The required result is every line of the records that includes "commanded".
********************
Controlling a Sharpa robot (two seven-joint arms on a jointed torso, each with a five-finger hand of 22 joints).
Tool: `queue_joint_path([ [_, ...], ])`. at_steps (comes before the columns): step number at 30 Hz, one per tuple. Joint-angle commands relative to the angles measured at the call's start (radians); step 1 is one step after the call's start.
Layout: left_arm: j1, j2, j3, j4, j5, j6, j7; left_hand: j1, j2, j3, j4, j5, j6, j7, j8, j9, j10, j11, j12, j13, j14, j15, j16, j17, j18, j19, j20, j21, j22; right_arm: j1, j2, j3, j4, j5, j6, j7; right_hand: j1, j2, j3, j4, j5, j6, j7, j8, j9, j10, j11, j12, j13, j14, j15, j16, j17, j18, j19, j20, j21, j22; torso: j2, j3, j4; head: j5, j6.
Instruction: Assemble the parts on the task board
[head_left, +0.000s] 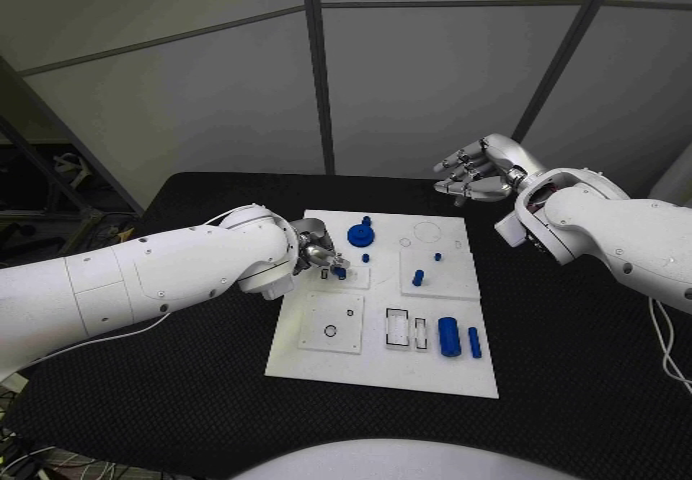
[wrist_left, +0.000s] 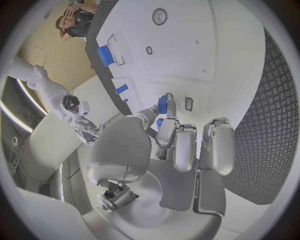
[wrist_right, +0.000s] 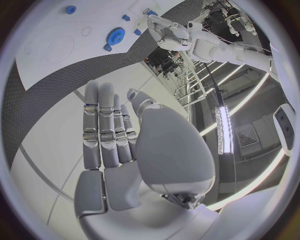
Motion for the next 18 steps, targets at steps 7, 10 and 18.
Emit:
queue_joint_path([
  [7,-0.008,-0.002,0.001,0.02,-0.127,-0.068,0.009,-0.012,-0.005,0.136,-0.127,-0.003,-0.005,-0.003,0.005,0.005,0.009,0.0,-0.001,-0.001,0.06,0.001,0.009,0.133,0.004,0.009,-0.002,0.007,0.072,0.002,0.002,0.001,-0.002,0.001,0.007,0.003,-0.008,0.002,-0.007,-0.001,0.005,0.001,0.004,-0.005,0.0,-0.006,-0.001,0.006,-0.001,-0.001,0.001,-0.006,0.001,0.003,0.002,0.007,-0.007,-0.001,0.001,0.0003,-0.0018,0.002,-0.003],
  [10,-0.011,-0.001,0.001,0.023,-0.139,-0.062,0.008,-0.012,-0.005,0.137,-0.127,-0.004,-0.005,-0.003,0.005,0.005,0.009,0.0,-0.001,-0.001,0.06,0.001,0.01,0.133,0.003,0.009,-0.003,0.008,0.073,0.002,0.003,0.001,-0.002,0.001,0.008,0.003,-0.008,0.002,-0.007,-0.001,0.005,0.001,0.004,-0.005,0.0,-0.006,-0.001,0.006,-0.001,-0.001,0.001,-0.006,0.001,0.003,0.002,0.007,-0.007,-0.001,0.001,0.0003,-0.0017,0.002,-0.003],
  [18,-0.018,0.002,0.0,0.022,-0.166,-0.049,0.006,-0.013,-0.005,0.143,-0.128,-0.003,-0.005,-0.004,0.007,0.008,0.009,-0.001,-0.003,-0.004,0.061,0.0,0.01,0.134,0.003,0.01,-0.003,0.008,0.074,0.002,0.003,0.001,-0.002,-0.001,0.008,0.001,-0.01,0.003,-0.007,0.0,0.006,0.002,0.004,-0.005,0.0,-0.006,-0.002,0.007,-0.001,-0.002,0.001,-0.006,0.002,0.003,0.002,0.007,-0.008,-0.002,0.001,0.0003,-0.0027,0.002,-0.005],
])
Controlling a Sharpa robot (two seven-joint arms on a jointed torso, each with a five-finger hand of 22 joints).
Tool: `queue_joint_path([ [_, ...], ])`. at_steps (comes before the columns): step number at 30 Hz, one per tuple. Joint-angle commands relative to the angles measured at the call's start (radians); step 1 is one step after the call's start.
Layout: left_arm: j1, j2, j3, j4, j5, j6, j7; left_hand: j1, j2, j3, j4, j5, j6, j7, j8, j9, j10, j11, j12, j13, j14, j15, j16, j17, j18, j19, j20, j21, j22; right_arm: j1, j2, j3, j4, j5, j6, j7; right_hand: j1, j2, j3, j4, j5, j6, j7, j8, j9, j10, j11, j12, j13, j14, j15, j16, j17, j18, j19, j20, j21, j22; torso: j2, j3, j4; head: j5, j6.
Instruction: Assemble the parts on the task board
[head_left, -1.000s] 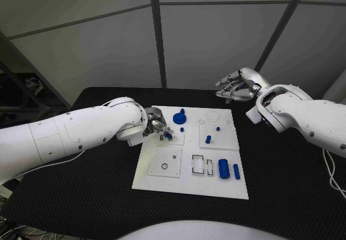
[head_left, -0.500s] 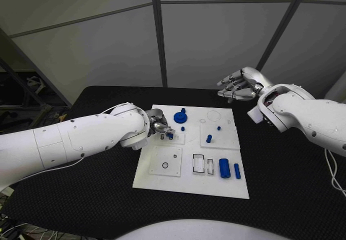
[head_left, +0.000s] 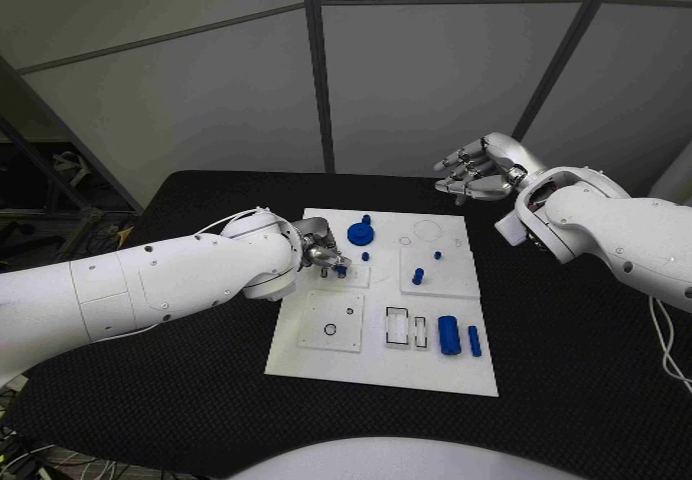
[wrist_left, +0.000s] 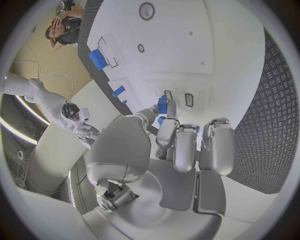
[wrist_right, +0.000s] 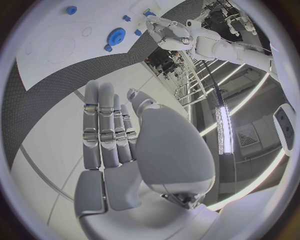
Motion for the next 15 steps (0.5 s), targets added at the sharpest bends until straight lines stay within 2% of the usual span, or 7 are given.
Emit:
queue_joint_path([
  [1,-0.001,0.001,0.0,0.001,-0.06,0.001,0.005,-0.004,0.004,0.13,-0.121,0.001,-0.005,-0.004,0.007,0.002,0.009,-0.001,-0.003,-0.002,0.06,-0.001,0.006,0.134,0.003,0.007,0.0,0.004,0.074,0.002,0.0,0.001,0.0,-0.001,0.006,0.001,-0.01,0.003,-0.007,0.0,0.006,0.002,0.004,-0.005,0.0,-0.006,-0.001,0.007,-0.002,-0.002,0.001,-0.006,0.001,0.003,0.002,0.007,-0.004,-0.001,0.0,0.0001,0.0001,0.0,-0.001],
  [7,-0.006,0.003,0.0,0.002,-0.122,0.009,0.003,-0.005,0.004,0.133,-0.122,0.001,-0.006,-0.004,0.008,0.004,0.008,-0.001,-0.005,-0.004,0.06,-0.001,0.007,0.134,0.004,0.006,0.0,0.003,0.073,0.002,0.0,0.001,0.001,-0.003,0.007,-0.002,-0.011,0.004,-0.008,0.0,0.006,0.002,0.004,-0.005,0.001,-0.007,-0.001,0.007,-0.002,-0.002,0.001,-0.007,0.001,0.003,0.002,0.007,-0.004,-0.001,0.0,0.0001,-0.0004,0.0,0.0],
  [15,-0.009,0.005,0.0,0.003,-0.142,0.024,0.001,-0.006,0.003,0.136,-0.122,0.001,-0.006,-0.004,0.01,0.007,0.007,-0.002,-0.007,-0.006,0.061,-0.002,0.007,0.135,0.004,0.006,0.0,0.003,0.073,0.002,0.002,0.0,0.001,-0.005,0.008,-0.003,-0.011,0.004,-0.008,0.001,0.006,0.003,0.004,-0.004,0.001,-0.007,-0.002,0.007,-0.002,-0.002,0.001,-0.007,0.001,0.003,0.002,0.007,-0.005,-0.002,0.0,-0.0001,0.0006,-0.001,-0.001],
])
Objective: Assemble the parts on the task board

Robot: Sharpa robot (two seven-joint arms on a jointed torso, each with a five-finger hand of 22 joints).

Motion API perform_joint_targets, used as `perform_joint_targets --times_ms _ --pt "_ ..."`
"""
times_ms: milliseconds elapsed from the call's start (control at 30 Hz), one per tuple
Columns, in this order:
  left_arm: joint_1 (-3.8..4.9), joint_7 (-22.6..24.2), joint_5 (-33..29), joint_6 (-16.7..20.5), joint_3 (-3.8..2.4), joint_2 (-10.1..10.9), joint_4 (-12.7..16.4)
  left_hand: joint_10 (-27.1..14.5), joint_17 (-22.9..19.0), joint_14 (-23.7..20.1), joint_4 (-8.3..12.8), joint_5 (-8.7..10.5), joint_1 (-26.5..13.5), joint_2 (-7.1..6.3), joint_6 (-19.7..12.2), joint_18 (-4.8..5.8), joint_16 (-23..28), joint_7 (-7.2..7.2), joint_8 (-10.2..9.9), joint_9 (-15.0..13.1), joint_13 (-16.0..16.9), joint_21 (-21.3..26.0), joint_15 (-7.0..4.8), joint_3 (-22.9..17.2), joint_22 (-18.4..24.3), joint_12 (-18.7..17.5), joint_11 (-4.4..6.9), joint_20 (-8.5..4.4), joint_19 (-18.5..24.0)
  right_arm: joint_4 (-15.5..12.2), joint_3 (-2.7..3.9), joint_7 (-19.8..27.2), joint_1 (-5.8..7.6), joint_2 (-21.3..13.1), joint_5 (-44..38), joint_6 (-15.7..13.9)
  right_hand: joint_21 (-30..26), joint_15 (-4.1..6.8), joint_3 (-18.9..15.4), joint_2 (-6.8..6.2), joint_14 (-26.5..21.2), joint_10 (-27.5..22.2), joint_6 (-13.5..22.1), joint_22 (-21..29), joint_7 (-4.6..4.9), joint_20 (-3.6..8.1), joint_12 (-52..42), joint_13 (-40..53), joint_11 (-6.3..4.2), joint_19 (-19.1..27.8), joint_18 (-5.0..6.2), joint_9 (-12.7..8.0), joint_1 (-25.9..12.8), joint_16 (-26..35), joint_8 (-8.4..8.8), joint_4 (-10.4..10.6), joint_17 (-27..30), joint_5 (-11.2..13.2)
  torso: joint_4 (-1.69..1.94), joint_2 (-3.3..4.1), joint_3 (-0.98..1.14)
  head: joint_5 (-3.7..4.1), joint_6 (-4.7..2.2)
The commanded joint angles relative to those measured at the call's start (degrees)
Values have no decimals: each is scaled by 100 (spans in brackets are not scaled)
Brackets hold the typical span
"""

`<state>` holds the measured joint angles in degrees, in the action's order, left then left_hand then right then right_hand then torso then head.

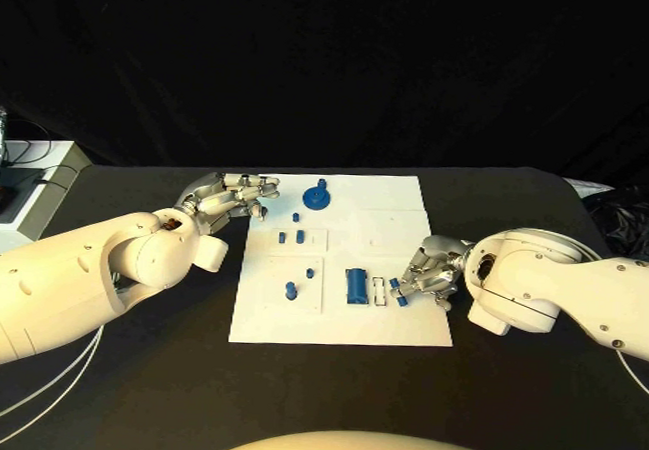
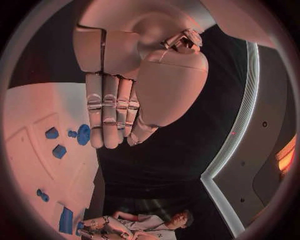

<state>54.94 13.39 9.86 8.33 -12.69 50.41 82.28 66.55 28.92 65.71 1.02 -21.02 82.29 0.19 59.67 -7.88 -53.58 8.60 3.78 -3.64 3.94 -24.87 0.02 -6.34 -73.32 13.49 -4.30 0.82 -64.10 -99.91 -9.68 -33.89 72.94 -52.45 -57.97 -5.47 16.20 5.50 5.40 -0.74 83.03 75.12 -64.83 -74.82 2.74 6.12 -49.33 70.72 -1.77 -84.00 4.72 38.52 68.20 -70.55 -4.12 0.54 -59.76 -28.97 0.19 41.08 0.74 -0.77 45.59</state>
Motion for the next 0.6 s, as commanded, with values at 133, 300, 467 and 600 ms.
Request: perform_joint_targets --times_ms 133,300,467,600 --pt "-1 21 17 -112 -4 -13 10 -55 -9 -12 29 -30 -21 6 -23 1 0 0 6 -8 -1 26 35 -62 -37 39 -6 1 -12 77 0 71 -2 143 3 -175 18 -1 885 19 3 22 -33 -1 -7 0 -42 0 -42 -248 35 -24 13 16 -17 -910 -6 -10 9 -1 -4 9 -3" --pt "-1 20 17 -118 -4 -13 12 -55 -9 -12 29 -30 -21 6 -23 1 0 0 6 -8 -1 26 35 -62 -37 39 -6 1 -12 212 -2 46 -22 292 15 -118 20 1 834 17 3 19 -47 5 -14 3 -48 4 -45 -249 29 -78 -20 16 -7 -859 -8 -2 2 1 -5 2 -10" --pt "-1 17 17 -121 -4 -9 14 -55 -9 -12 29 -30 -21 6 -23 1 0 0 6 -8 -1 26 35 -62 -37 39 -6 1 -12 307 -4 4 -54 375 24 -37 -7 1 709 27 3 21 -58 24 -18 4 -51 4 -46 -248 26 -126 -22 20 -11 -819 -6 -128 8 1 -1 -8 0" --pt "-1 16 17 -118 -4 0 14 -55 -9 -12 29 -30 -21 6 -23 1 0 0 6 -8 -1 26 35 -62 -37 39 -6 1 -12 338 -5 -57 -63 388 14 118 -38 0 505 77 1 11 -64 46 -20 3 -36 -4 -46 -245 24 -178 -42 32 -1 -768 6 -133 0 -2 -2 -17 3"
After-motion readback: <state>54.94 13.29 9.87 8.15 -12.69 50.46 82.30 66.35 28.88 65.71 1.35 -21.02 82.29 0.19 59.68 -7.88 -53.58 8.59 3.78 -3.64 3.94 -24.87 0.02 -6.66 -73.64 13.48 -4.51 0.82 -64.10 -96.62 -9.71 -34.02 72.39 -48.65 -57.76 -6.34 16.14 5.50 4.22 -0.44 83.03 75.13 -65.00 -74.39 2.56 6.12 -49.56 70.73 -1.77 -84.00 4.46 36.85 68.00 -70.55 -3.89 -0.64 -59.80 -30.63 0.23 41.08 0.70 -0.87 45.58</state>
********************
- Reply -
The commanded joint angles relative to those measured at the call's start (degrees)
Motion for the next 0.6 s, as commanded, with values at 133, 300, 467 and 600 ms.

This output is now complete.